A wire cable holding the extended cherry-picker broke, the back-up retaining safety devices also broke, allowing the cherry-picker to collapse, causing the ladder truck to telescope on to itself.
The plaintiff resolved his claim against his comp carrier and brought suit against the owner/lessor of the aerial ladder truck on the theories of negligence, negligence per se, gross negligence and wilful and wanton negligence, alleging that the employer failed to provide equipment in compliance with applicable OSHA safety regulations, applicable ANSI requirements and industry standards.
The plaintiff alleged that the owner/lessor of the truck was involved in a joint venture with the plaintiff’s employer, and that the work being performed was inherently dangerous.

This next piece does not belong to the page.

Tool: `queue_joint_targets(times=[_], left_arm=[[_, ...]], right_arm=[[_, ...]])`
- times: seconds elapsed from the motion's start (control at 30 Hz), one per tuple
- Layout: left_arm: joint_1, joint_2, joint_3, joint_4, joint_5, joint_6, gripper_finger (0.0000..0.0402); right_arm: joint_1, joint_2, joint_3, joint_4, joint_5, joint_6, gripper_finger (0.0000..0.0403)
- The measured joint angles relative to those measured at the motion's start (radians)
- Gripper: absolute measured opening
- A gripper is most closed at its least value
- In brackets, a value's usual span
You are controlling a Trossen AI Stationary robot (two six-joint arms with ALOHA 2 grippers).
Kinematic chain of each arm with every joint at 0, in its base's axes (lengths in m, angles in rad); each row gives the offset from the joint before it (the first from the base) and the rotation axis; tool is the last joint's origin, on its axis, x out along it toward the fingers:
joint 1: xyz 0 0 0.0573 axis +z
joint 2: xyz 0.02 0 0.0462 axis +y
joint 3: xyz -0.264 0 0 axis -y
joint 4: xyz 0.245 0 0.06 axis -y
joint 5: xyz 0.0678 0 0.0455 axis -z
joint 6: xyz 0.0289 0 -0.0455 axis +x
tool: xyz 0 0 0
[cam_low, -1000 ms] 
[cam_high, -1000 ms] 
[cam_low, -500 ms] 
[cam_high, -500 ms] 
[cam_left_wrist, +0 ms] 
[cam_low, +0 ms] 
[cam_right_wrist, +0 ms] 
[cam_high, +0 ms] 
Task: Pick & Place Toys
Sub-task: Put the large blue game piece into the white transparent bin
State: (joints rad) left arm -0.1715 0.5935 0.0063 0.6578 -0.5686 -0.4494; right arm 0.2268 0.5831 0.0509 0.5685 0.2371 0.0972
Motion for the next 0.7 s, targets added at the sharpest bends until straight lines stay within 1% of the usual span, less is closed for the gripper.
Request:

He also alleged that punitive damages based on a pattern of activity which included OSHA citations in the four months preceding the accident, exposing more than 70 workers to workplace safety violations and an additional 23 workers to workplace safety violations in the year before the accident.
Dr. Ellis testified that defendant Interstate breached its duty to lease a truck in good condition, breached the manufacturer’s requirement of annual replacement of the wire rope, and violated numerous OSHA standards.
The defendants alleged the plaintiff’s gross contributory negligence and the negligence of the employer joined and concurred with the denied negligence of the third party in producing the injury. The employer and the third party defendant had entered into a contract wherein the employer agreed to indemnify the third party in the event of a negligence action.